Nowy serial Netflixa „Gra w kałamarnice: wyzwanie„, zainspirowany uznanym południowokoreańskim serialem „Gra Kałamarnica„, osiągnął natychmiastowy sukces. Od czasu premiery pierwszych pięciu odcinków 22 listopada serial zgromadził 20,1 miliona wyświetleń, co czyni go numerem jeden anglojęzycznych seriali telewizyjnych w serwisie streamingowym.

Zobacz więcej
Czy pieniądze naprawdę dają szczęście? Badania mówią, że tak i wskazują…
Interaktywna mapa pokazuje wykształcenie akademickie najbogatszych ludzi…
Zdjęcie: Reprodukcja / Netflix.
Premiera odcinków 6-9 odbędzie się 29 listopada, a finał zaplanowano na 6 grudnia, dzięki czemu serial nadal przyciąga uwagę widzów. W tym samym czasie oryginalna „Squid Game” ponownie znalazła się w pierwszej dziesiątce seriali nieanglojęzycznych, zajmując szóstą pozycję z 1,6 milionami wyświetleń.
Szczegóły kontrowersyjnego reality show
„Squid Game: The Challenge” bierze udział 456 uczestników z 21 krajów w rywalizacji o nagrodę pieniężną w wysokości 4,56 miliona dolarów – największą, jaką kiedykolwiek przyznano w reality show Netflix.
Seria rzuca wyzwanie graczom za pomocą różnych gier, które testują ograniczenia, strategie i lojalność. Podczas zabaw takich jak „Czerwone Światło, Zielone Światło”, „Dalgona” i „Szklany Most” zawodnicy spotykają się z ekstremalnie stresującymi sytuacjami. W produkcji wykorzystano takie zasoby, jak pakiety farb (charłaty) i efekty wizualne, aby symulować konsekwencje gier.
Reakcje publiczności
Serial zebrał mieszane recenzje, określany jako „brutalny” i „przygnębiający”, ale także jako „telewizja z najwyższej półki”. Z drugiej strony, wzbudziło kontrowersje, gdy dwóch niezidentyfikowanych uczestników zagroziło pozwaniem programu, twierdząc, że podczas kręcenia doznali hipotermii i uszkodzenia nerwów.

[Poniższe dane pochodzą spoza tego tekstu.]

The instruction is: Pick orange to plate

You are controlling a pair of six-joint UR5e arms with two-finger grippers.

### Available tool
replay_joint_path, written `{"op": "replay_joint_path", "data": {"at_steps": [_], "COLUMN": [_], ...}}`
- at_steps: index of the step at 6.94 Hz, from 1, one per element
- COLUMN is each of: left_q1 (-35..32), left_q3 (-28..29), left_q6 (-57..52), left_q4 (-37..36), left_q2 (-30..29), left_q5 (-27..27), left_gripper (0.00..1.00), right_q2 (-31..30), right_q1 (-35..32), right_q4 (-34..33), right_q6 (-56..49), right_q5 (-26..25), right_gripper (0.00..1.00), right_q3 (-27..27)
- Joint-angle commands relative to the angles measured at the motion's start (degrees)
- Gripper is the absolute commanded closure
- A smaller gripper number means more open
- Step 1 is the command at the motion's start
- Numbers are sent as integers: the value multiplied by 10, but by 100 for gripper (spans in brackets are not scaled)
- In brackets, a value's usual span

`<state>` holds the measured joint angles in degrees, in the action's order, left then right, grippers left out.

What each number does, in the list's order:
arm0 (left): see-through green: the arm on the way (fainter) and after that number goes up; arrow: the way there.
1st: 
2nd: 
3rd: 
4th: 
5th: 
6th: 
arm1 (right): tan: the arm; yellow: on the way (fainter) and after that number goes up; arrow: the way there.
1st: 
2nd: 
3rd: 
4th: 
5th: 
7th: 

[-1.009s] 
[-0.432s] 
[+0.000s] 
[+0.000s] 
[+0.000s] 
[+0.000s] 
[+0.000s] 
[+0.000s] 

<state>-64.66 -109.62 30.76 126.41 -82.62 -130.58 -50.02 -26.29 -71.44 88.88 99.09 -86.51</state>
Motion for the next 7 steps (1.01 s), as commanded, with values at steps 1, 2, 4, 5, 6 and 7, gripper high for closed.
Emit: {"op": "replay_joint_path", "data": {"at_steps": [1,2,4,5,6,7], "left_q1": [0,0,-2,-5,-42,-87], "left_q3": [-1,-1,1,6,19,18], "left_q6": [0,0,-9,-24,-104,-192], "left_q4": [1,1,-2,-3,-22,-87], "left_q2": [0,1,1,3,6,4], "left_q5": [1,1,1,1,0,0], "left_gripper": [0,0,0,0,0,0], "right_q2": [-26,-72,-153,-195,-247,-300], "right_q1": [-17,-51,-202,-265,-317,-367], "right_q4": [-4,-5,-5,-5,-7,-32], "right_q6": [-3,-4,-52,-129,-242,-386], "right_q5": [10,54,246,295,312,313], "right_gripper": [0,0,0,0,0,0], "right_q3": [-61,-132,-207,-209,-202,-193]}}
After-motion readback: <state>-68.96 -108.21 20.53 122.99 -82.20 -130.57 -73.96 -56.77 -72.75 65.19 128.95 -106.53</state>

Pomimo zarzutów Netflix oświadczył, że nie wniesiono żadnych pozwów i podkreślił, z jaką powagą traktuje dobro konkurentów.
Sukces kina Netfliksa
Oprócz sukcesu „Squid Game: The Challenge” na platformie Netflix pojawił się także film animowany Adama Sandlera „Leo” pierwsze miejsce w pierwszej dziesiątce filmów anglojęzycznych z 34,6 milionami wyświetleń w zaledwie sześć dni.
Inne filmy to m.in. „Zabójca” Davida Finchera z Michaelem Fassbenderem w roli głównej oraz „Best. Boże Narodzenie. Kiedykolwiek!" również wypadł dobrze, odpowiednio z 8,8 i 13,3 milionami wyświetleń.